NOVEA INC.
11 Cypress Point | Amarillo, Texas 79124 |
November 5, 2017
Jan Woo
Legal Branch Chief Office of Information Technologies and Services
Division of Corporation Finance
Securities and Exchange Commission
100 F Street, N.E.
Washington, D.C. 20549
Offering Statement on Form 1-A
Post-Qualification Amendment No. 4
Filed October 16, 2017
File No. 024-10577 Novea Inc.
Response to SEC Letter Dated November 2, 2017 (“Letter 11-02”)
Dear Jan Woo:
On behalf of Novea, Inc. (the “Company”), we file this Correspondence to describe how the Company’s Amendment No. 4 (3) to our Offering Statement on Form 1-A answers your concerns as expressed in your captioned Letter (your comments inbold).
1.0 Letter 11-02,General.
“Please refer to prior comment 1, and as requested, identify NMS Capital Advisors, LLC as
a placement agent for the offering on the cover page and in the Plan of Distribution section or tell us why this disclosure is not appropriate. Also include the Broker-Dealer Services and Placement Agreement in the exhibit list of the filing.”

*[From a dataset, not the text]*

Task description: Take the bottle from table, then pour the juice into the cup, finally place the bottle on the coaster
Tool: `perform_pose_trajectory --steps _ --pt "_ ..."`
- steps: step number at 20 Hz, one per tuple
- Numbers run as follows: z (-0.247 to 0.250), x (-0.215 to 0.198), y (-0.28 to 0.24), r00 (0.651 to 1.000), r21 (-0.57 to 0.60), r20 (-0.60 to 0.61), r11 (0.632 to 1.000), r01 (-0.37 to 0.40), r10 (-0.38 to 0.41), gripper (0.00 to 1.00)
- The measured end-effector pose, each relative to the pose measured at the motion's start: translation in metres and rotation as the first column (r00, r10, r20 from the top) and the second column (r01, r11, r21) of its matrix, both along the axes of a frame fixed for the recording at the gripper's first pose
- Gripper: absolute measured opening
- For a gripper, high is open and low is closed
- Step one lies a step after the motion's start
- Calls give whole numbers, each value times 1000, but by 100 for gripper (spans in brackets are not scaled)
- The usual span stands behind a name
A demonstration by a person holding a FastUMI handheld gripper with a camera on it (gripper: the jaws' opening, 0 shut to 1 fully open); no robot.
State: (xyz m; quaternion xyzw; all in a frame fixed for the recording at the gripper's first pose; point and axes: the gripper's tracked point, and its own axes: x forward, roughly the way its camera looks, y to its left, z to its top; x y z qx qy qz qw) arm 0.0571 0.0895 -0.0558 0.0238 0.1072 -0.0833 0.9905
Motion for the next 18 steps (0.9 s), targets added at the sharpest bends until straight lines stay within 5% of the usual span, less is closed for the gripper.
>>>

1.0.01a NMS Capital Advisers, LLC is identified via additional information inserted on Page 1 of the Offering Circular, Note 1.
1.0.01b The Broker-Dealer document is uploaded as a separate document together with the Amendment (previously filed August 11, 2017, as Exhibit 6-2).

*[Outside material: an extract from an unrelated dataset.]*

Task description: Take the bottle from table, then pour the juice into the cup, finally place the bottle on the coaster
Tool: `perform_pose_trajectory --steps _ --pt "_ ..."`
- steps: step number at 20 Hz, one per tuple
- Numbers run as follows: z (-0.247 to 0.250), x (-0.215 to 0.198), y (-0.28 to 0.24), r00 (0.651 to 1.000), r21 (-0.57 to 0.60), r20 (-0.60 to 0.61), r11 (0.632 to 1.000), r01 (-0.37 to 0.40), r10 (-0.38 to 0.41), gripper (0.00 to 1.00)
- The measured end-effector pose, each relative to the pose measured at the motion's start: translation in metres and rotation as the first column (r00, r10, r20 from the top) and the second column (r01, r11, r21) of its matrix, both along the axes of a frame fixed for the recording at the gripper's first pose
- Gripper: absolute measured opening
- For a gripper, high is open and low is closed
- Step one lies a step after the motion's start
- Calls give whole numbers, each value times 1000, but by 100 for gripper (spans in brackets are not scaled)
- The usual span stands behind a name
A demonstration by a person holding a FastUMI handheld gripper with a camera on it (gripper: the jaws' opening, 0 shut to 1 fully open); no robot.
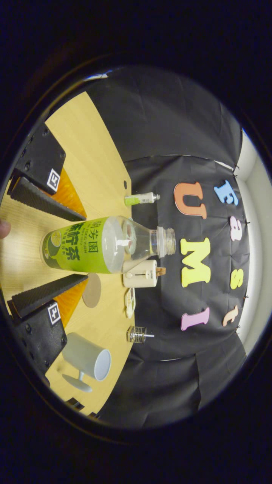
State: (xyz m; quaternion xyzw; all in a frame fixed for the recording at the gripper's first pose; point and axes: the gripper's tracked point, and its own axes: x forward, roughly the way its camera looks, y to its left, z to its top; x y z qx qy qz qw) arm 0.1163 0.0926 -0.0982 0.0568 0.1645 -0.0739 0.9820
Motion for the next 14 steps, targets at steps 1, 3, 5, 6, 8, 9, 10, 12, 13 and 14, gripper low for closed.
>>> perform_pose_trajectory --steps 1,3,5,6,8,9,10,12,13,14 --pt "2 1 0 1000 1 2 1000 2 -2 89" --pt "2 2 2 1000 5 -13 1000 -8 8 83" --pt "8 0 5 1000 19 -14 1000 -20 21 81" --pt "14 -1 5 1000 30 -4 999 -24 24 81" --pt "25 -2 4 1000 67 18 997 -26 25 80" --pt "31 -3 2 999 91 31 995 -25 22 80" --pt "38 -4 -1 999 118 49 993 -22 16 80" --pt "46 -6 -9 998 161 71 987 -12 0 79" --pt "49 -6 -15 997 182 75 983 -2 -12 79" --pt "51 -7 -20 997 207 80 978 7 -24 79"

2.0 Letter 11.02.Item 11. Compensation of Directors and Executive Officers, page 19.
“Please refer to prior comment 3. You state on page 10 that through July 31, 2017, the founders received 2,000,000 shares for services valued at $0.05 per share. Your disclosure on page 19 of ‘Other Compensation’ does not reflect this compensation. Please revise the chart and identify the founders who received $100,000 compensation in the form of shares.”

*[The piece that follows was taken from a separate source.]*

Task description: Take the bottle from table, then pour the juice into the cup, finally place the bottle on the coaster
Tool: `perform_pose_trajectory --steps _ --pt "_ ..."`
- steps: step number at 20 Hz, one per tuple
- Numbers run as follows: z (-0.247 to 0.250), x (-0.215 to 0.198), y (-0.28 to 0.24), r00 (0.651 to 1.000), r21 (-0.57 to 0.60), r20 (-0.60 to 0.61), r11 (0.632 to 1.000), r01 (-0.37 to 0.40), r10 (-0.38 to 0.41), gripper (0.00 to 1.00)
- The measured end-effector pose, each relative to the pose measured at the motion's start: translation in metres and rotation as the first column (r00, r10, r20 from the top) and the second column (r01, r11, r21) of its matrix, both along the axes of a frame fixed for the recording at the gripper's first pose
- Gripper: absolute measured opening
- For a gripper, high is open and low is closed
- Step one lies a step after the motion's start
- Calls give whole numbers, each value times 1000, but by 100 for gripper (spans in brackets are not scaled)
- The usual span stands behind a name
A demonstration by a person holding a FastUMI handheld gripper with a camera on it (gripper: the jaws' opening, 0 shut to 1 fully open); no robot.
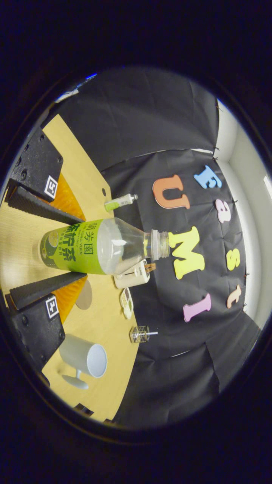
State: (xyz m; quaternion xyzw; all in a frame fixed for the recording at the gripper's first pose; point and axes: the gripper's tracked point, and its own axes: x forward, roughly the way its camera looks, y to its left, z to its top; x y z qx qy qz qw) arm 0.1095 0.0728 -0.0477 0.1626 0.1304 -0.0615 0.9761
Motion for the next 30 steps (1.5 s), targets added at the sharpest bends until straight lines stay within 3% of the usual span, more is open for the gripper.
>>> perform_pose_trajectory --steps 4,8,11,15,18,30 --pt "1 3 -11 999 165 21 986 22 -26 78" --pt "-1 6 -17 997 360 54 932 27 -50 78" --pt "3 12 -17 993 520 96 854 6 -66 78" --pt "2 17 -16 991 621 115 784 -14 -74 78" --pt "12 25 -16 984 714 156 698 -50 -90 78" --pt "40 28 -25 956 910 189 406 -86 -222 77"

We have determined that no payment to the founders’ services were made at any time or in any amount. Therefore, we deleted the statement regarding such payment as referenced in this Comment.
3.0 Letter 11.02.Item 12. Security Ownership of Management and Certain Security Holders, Page 19.
“Please refer to prior comment 4. Item 12 of Form 1-A requires disclosure of all executive officers and directors as a group, and individually naming any director or executive officer who beneficially owns more than 10% of any class of the issuer’s voting securities. As disclosed in the signature page, at least Howard Nunn owns 10% of the shares outstanding. Please individually name any director or executive officer in the table on page 19 as to meet the requirements of Item 12(a)(1).”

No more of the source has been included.